## Your objective
Here is the task for the records below: repeat exactly the lines from the one with "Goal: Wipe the" to the one with "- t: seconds", both included, and nothing else.

Records excerpted from a collection
○ ○ ○ ○ ○ ○ ○

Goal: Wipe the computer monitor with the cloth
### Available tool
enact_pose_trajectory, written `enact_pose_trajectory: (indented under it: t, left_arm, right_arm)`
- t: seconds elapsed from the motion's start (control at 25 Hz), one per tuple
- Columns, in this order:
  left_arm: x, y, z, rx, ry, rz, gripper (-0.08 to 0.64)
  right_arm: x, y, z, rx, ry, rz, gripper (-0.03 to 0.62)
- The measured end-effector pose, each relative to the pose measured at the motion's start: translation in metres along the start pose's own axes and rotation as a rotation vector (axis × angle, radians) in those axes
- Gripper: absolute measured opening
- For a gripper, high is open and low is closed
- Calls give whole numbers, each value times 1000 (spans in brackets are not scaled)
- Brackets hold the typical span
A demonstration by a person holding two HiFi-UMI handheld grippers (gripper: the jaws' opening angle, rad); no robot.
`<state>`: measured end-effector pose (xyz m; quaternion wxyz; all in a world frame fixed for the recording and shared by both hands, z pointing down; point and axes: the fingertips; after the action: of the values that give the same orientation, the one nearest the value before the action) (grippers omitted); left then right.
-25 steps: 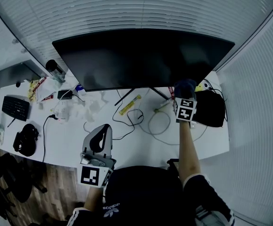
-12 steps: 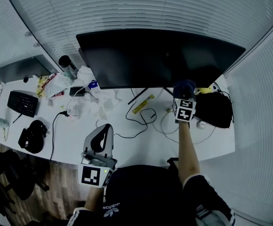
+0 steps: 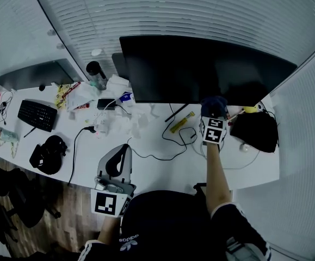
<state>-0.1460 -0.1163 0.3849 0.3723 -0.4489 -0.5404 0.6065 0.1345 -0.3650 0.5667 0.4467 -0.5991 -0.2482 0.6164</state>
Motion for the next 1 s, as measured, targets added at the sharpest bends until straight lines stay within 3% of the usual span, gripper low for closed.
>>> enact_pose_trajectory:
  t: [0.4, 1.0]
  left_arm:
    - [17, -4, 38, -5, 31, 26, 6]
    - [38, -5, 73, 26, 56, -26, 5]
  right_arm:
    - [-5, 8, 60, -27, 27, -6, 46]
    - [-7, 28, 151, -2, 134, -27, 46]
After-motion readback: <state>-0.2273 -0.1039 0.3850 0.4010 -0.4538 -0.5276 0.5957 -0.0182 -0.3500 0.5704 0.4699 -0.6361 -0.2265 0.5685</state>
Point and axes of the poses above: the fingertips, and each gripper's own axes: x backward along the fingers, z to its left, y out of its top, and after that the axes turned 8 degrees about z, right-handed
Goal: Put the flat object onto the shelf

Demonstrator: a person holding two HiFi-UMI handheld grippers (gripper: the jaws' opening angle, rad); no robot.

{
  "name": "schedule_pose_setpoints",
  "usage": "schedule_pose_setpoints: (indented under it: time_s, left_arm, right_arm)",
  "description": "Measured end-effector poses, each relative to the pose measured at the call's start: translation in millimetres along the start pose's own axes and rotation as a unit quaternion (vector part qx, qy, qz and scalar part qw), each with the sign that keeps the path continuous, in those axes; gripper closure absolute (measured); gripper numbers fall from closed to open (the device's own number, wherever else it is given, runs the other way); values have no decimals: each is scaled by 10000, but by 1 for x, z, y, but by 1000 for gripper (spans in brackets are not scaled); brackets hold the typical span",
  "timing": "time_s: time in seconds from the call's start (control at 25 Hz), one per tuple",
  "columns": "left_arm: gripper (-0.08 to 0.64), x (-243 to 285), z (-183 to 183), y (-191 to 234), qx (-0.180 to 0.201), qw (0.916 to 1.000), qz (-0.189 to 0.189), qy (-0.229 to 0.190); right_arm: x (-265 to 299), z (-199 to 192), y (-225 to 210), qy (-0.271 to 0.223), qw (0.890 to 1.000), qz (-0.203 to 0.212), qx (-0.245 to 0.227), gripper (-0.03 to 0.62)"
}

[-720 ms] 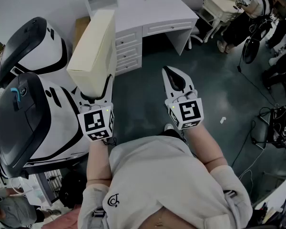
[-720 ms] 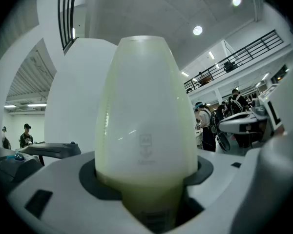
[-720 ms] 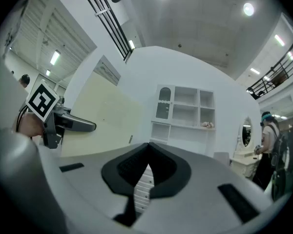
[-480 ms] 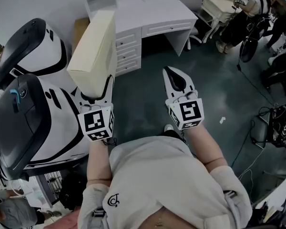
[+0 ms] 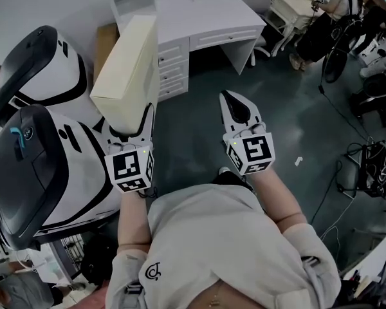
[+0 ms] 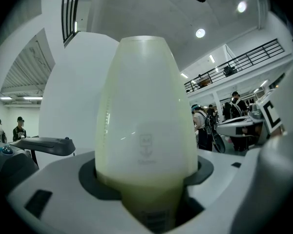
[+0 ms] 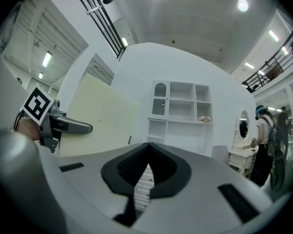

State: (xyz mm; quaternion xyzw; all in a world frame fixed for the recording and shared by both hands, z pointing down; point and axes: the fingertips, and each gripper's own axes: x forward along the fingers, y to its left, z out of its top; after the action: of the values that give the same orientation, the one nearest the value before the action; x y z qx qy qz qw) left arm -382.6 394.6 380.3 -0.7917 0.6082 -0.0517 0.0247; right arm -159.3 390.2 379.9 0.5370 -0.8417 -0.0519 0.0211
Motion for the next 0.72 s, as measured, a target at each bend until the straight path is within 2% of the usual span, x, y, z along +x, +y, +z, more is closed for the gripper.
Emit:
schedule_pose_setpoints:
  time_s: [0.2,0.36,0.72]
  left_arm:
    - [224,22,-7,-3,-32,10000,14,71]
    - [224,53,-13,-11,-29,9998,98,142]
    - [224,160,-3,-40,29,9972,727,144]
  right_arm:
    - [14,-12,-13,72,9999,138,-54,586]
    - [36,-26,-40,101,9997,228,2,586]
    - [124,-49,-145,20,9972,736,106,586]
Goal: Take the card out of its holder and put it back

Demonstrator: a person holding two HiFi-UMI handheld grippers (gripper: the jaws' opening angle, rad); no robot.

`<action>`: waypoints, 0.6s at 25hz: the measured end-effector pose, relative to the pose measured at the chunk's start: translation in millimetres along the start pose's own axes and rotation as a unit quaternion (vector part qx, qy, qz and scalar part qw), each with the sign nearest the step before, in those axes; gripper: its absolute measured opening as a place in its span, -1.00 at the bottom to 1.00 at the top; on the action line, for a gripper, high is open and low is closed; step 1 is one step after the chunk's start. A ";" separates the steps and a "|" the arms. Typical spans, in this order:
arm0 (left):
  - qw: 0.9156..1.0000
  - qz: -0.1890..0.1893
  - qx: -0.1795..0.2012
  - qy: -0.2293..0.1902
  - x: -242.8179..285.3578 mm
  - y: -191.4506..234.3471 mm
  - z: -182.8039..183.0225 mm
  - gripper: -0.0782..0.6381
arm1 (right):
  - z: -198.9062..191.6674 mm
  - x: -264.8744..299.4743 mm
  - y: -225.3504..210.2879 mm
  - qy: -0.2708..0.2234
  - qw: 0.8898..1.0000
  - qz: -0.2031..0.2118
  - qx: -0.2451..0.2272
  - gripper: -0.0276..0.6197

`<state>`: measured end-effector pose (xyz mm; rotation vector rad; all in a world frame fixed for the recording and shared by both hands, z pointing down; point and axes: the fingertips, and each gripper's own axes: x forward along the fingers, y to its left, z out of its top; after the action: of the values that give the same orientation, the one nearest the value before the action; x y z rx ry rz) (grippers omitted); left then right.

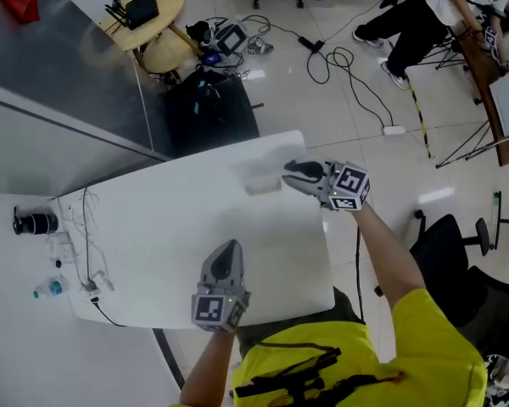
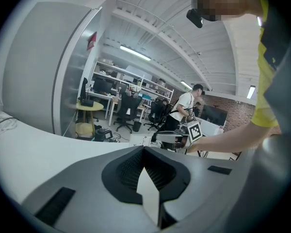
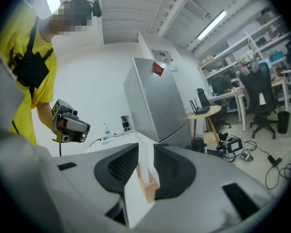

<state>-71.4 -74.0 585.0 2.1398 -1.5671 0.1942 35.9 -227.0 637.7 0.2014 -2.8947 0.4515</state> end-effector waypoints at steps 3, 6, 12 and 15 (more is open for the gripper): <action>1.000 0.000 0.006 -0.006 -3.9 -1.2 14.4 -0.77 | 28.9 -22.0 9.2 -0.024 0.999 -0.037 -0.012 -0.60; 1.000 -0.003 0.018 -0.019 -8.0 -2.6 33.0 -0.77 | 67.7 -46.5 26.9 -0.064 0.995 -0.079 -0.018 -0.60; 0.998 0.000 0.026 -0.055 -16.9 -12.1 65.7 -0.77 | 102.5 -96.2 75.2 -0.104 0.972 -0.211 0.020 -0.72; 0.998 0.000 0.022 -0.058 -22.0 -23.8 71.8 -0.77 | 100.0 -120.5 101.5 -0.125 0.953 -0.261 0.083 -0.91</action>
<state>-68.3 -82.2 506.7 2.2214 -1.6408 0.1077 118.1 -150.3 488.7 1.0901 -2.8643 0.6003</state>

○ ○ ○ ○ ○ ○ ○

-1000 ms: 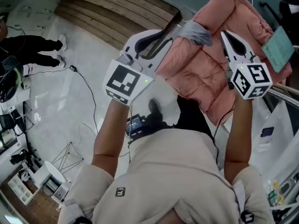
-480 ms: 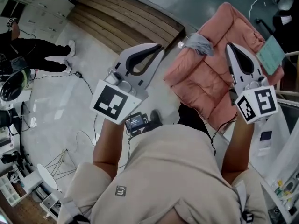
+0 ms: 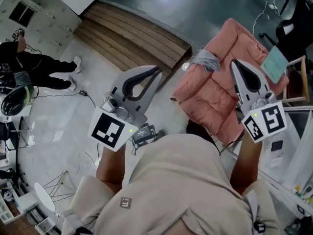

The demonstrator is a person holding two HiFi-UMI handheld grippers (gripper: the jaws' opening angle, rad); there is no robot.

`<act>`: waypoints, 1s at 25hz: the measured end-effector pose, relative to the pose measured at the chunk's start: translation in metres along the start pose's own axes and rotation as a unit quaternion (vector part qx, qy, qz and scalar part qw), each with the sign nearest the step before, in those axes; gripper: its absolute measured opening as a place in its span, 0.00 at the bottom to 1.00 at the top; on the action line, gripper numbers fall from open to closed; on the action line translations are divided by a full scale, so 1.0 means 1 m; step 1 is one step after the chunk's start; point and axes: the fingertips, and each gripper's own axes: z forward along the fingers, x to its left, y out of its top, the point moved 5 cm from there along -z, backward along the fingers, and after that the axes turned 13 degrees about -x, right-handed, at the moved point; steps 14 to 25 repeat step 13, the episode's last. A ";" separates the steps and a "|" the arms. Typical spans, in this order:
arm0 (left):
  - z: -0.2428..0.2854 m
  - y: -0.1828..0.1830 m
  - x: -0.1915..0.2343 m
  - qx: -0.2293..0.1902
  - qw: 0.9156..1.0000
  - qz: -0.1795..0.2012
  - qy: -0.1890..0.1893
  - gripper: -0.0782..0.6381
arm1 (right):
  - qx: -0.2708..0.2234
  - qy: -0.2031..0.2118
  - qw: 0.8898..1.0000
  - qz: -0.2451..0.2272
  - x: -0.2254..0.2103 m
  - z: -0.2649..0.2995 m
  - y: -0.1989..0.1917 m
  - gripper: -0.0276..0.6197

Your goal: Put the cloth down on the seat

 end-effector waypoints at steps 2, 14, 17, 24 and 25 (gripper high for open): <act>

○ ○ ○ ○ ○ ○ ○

## Your response
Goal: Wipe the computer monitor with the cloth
### Available tool
enact_pose_trajectory, written `enact_pose_trajectory: (indented under it: t, left_arm, right_arm)`
- t: seconds elapsed from the motion's start (control at 25 Hz), one per tuple

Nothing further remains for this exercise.